The rest of that polyphony gets used on a chord mode for output A. There is a dial which scrolls through 16 preset 2-5 voice chords, with inversion, the degree of which is dependent on how much voltage goes into an adjacent CV input.

So what's it like, and what sounds can we make with it? In a nutshell, it's pretty mind-expanding to experiment with; the potential width of sound creation present in just simple four operator FM architecture, when you factor in external CV modulation and eight waveforms, is just plain scary.

Feed it a sequence and some sync'd modulation, twirl the chord dial, and suddenly you're bopping out incredible and righteous '90s Rave sequences with bizarre freaky modulated overtones. It gets very Streets of Rage 2 soundtrack very quickly, which is good.

It makes utterly gnarly growly DX bass sounds. Huge furry saw basses. Extraordinary, terrifying warping pads which would scare the hell out of a dancefloor. Brutal mallets, bowed metal, organs, struck glass, Selected Ambient Works pads. Crazy wild drum tones.

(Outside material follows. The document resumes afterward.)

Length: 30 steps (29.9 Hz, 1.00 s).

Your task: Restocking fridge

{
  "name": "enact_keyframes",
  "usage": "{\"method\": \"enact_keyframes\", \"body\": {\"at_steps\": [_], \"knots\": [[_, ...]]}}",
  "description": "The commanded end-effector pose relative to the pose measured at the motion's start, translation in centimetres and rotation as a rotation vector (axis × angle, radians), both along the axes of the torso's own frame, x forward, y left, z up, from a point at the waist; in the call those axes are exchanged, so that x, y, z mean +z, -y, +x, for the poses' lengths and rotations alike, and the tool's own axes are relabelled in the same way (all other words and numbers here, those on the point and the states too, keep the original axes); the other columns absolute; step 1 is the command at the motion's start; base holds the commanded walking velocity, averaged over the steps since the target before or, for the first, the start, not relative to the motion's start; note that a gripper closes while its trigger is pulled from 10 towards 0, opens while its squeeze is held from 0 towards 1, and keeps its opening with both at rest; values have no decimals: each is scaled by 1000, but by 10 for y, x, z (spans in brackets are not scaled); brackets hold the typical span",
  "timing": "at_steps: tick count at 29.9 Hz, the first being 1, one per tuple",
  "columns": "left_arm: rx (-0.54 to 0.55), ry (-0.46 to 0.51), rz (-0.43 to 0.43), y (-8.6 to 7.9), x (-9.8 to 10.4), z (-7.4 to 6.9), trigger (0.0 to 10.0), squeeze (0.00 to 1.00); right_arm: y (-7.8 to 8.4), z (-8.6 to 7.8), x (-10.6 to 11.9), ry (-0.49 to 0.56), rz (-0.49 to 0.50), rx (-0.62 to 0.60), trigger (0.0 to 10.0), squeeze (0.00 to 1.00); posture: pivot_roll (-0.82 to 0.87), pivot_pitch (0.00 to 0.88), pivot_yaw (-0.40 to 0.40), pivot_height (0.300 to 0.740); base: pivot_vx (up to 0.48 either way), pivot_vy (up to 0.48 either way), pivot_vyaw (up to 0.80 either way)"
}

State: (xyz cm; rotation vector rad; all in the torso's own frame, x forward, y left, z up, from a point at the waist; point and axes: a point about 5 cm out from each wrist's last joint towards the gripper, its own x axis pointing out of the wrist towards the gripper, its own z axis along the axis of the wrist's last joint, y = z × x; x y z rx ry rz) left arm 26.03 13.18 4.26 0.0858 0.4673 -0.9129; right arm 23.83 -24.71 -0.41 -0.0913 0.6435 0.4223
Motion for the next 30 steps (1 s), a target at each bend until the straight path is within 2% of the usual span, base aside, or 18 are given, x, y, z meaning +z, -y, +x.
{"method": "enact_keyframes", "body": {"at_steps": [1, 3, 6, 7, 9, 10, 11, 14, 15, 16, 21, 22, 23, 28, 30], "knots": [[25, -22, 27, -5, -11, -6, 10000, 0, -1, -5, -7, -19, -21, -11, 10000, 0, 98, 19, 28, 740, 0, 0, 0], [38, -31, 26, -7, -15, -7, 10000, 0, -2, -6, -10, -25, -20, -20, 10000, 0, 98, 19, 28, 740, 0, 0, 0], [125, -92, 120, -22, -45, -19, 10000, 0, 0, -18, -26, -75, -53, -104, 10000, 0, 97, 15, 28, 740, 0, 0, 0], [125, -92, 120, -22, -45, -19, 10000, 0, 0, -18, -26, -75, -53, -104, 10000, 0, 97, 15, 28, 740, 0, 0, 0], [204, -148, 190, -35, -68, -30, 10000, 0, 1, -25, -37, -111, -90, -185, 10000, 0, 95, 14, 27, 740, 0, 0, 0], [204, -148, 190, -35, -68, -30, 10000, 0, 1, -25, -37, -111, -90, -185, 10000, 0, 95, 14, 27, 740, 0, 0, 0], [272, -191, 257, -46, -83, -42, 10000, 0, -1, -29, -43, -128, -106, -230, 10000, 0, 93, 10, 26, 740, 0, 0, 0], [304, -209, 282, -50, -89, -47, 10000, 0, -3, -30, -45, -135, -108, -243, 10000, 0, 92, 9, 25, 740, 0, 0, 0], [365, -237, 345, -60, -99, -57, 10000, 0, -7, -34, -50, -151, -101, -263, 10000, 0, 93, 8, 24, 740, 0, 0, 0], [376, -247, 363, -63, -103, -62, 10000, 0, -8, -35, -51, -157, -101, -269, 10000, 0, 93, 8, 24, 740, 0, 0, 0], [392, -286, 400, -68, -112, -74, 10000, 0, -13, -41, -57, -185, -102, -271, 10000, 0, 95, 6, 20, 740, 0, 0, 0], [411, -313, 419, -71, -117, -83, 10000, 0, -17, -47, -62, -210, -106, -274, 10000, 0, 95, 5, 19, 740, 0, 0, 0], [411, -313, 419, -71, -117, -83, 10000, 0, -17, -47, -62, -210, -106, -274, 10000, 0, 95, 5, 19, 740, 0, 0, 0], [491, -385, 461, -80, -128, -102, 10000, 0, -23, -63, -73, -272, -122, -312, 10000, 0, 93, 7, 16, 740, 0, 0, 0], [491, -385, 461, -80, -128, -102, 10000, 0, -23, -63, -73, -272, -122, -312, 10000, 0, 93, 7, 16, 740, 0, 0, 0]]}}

And there are so many sounds it can make which frankly defy adjectives - sounds which most closely relate to tearing metallic objects, sonically eviscerating chiptune nightmare-fuel. Beautiful, euphoric bliss too.

Under synchronised rhythmic CV modulation we can blur the lines between drum and melody. With the right modulation, it is capable of things which no existing DX synth could ever do. And all with potentiometers, at last.

It sounded cleaner than we expected, but do not expect 'pristine' tones; expect to hear 'fur' on the edge of the waveforms and soft sizzly aliasing, which were quite apparent.

We wouldn't really expect otherwise given its provenance; it's part of the charm. A more significant sonic fingerprint which some may dislike is a clicking 'zipper noise' when the 'Level' control changes, swept by hand or voltage.

Level changes are stair-stepped with an audible click when they change. This is a limitation of the Yamaha chips, less noticeable on bright sounds vs soft. Of course you can hide this by externally low-pass filtering the voices (fun in its own right given the gritty source, filters on an FM synth!), or use an external VCA for 'perfect' overall level control.

The other important limitation to be aware of is, unlike classic DX synths, there are no envelope generators built-in. The Akemie's expects you to own a fair complement of envelope and LFO modulation to truly take advantage of its CV inputs. ALM's Pip Slope and O/A/x2 modules were created specifically to complement Akemie's Castle, though we didn't have one (or 18) present for the review - it works just fine with appropriate third-party modulation, and it's a nice touch there are so many input trimmers to fine-tune what you feed it.

Lastly, there are no memories, just the live panel (the algorithm setting is remembered after power cycling). So in use, it's very 'analogue', for a digital module.

What you see is what you get. And what you see is a holy grail - an FM synth with knobs. One that's elegantly designed and highly musical, voiced by a charming vintage Yamaha chip, bristling with CV control, and which is sonically every bit as exciting and wild to experiment with as you would hope. Bravo, ALM.